- [What is expected]: The lines to return begin at the one containing "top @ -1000" and end at the final line of the material; output them exactly and only them.

- [The data]:
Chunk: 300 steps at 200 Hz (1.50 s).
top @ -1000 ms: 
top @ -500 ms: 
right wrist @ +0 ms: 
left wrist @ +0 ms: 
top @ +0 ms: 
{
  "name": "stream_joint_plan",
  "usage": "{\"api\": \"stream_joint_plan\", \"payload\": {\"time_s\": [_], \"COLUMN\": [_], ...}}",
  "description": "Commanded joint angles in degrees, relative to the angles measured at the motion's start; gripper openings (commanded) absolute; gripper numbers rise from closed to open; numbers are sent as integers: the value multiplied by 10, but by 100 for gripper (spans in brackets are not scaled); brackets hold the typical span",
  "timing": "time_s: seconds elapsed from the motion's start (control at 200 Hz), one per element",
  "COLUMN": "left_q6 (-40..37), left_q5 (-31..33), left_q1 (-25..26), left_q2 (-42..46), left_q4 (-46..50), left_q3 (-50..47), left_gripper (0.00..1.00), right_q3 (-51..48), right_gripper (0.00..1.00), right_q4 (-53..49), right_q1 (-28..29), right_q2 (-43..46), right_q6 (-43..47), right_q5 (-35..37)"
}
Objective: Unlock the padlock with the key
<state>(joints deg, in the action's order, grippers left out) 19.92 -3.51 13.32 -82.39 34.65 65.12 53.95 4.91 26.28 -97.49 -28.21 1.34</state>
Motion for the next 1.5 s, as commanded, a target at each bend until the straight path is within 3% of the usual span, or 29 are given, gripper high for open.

- [Written response]:
top @ -1000 ms: 
top @ -500 ms: 
right wrist @ +0 ms: 
left wrist @ +0 ms: 
top @ +0 ms: 
{
  "name": "stream_joint_plan",
  "usage": "{\"api\": \"stream_joint_plan\", \"payload\": {\"time_s\": [_], \"COLUMN\": [_], ...}}",
  "description": "Commanded joint angles in degrees, relative to the angles measured at the motion's start; gripper openings (commanded) absolute; gripper numbers rise from closed to open; numbers are sent as integers: the value multiplied by 10, but by 100 for gripper (spans in brackets are not scaled); brackets hold the typical span",
  "timing": "time_s: seconds elapsed from the motion's start (control at 200 Hz), one per element",
  "COLUMN": "left_q6 (-40..37), left_q5 (-31..33), left_q1 (-25..26), left_q2 (-42..46), left_q4 (-46..50), left_q3 (-50..47), left_gripper (0.00..1.00), right_q3 (-51..48), right_gripper (0.00..1.00), right_q4 (-53..49), right_q1 (-28..29), right_q2 (-43..46), right_q6 (-43..47), right_q5 (-35..37)"
}
Objective: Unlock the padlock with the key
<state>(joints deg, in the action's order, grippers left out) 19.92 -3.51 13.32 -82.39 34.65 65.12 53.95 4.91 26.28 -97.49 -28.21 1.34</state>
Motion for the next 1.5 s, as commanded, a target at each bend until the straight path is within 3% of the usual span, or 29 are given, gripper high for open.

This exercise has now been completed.